Alla fine tutto è andato come era ampiamente prevedibile: un gigantesco buco nell'acqua, ma un maiuscolo tsunami di fango. La procura di Verona chiederà l'archiviazione per Luca Morisi, l'ex spin doctor della Lega di Matteo Salvini. L'uomo che aveva in mano le chiavi della Bestia social del Carroccio e che è stato divorato da una bestia molto più pericolosa e subdola: l'asse mediatico giudiziario che mastica e sputa tutto quello che incontra sul suo cammino, specialmente se non è di sinistra. La vicenda verrà archiviata per la «particolare tenuità del fatto», tenuità inversamente proporzionale all'attenzione che stampa e talk show hanno dedicato all'accaduto. I fatti sono arcinoti, ma li riassumiamo: lo scorso settembre, a una settimana dalle elezioni amministrative, Corriere e Repubblica pubblicano la notizia di un'indagine a carico di Morisi.

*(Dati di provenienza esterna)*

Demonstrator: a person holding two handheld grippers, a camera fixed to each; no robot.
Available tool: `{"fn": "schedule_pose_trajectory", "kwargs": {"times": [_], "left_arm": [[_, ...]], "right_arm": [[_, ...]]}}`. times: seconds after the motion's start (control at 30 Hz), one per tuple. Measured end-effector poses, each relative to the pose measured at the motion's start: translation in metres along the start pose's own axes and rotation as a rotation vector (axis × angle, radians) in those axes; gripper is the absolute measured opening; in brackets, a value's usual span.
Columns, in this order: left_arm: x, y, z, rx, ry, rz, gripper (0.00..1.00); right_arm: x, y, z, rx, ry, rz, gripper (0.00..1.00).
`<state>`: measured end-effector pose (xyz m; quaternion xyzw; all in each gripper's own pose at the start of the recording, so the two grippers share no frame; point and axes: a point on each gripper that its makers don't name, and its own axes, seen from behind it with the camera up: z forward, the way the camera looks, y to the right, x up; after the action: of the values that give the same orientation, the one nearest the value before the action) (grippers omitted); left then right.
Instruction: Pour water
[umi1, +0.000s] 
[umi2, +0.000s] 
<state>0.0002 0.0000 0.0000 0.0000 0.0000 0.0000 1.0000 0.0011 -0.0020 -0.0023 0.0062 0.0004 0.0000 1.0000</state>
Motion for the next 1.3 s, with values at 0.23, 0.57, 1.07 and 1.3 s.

La notte tra il 14 e il 15 agosto, in una cascina di sua proprietà a Belfiore, in provincia di Verona, si sarebbe svolto un festino con due escort rumeni a base di ghb e cocaina. Il re dei social leghisti viene indagato per presunta cessione di sostanza stupefacente. Ipotesi caduta ieri: la droga dello stupro è stata portata da uno dei due ragazzi, la polvere bianca era in quantità tale da non costituire reato. Ma nel frattempo i media mainstream lo avevano già condannato senza appello: colpevole. La vicenda per giorni monopolizza l'attenzione dei giornali progressisti e viene usata come una clava, dalla politica, per intorbidire le acque del dibattito elettorale. La tempistica è degna di una casa di orologeria svizzera: dal 27 settembre al 3 ottobre, giorno in cui si aprono le urne, non si parla d'altro. La campagna elettorale è monopolizzata dalle abitudini sessuali del giovane guru leghista. La colata di fango si interrompe - ma sarebbe più corretto dire: cambia bersaglio - solo quando Fanpage pubblica l'inchiesta sui presunti fondi a Fratelli d'Italia.
D'altronde il copione Morisi è perfetto, come se fosse studiato a tavolino da una équipe di sceneggiatori: il braccio destro del leader della Lega finisce travolto da un festino omosessuale con due stranieri e qualche grammo di sostanze stupefacenti. Ci sono tutti gli ingredienti per cucinare un paradosso che preluda alla gogna. Opinionisti, influencer, cantanti, giornalisti e politici si sbizzarriscono. È la nemesi che hanno sempre sognato: il lasciapassare per ogni attacco sotto la cintura. Ogni particolare della vita personale e sessuale di Morisi viene dato in pasto all'opinione pubblica e passato sotto la lente di un rinnovato moralismo. Con il paradosso evidente che quelli che con una mano armano i cannoni del fango contro Morisi, sono i medesimi che ogni giorno si stracciano le vesti in difesa della comunità Lgbt+ e cianciano di schwa e asterischi. Evidentemente un omosessuale di centrodestra ha meno diritti di un omosessuale di sinistra. Può essere vilipeso e messo alla berlina senza che nessuna associazione scenda in piazza o, più blandamente, lanci una pigra campagna di tweet in sua difesa. Due mesi dopo Morisi, che si era dimesso dal suo incarico nella Lega pochi giorni prima dello scandalo, è sfumato nell'ombra, inseguito da un'accusa falsa, perseguitato dai talebani della doppiomoralismo che hanno frugato senza dignità tra le pieghe delle sua vita privata e delle sue debolezze. Per lui non è esistita né solidarietà - se non da parte del centro destra -, né presunzione d'innocenza.
Un caso da
manuale, non un'eccezione. Il metodo, collaudato da anni, che la sinistra mediatico-giudiziaria usa per screditare e annientare il nemico. Rimane un fatto: Morisi, fino a prova contraria, è innocente, chi lo ha sputtanato no.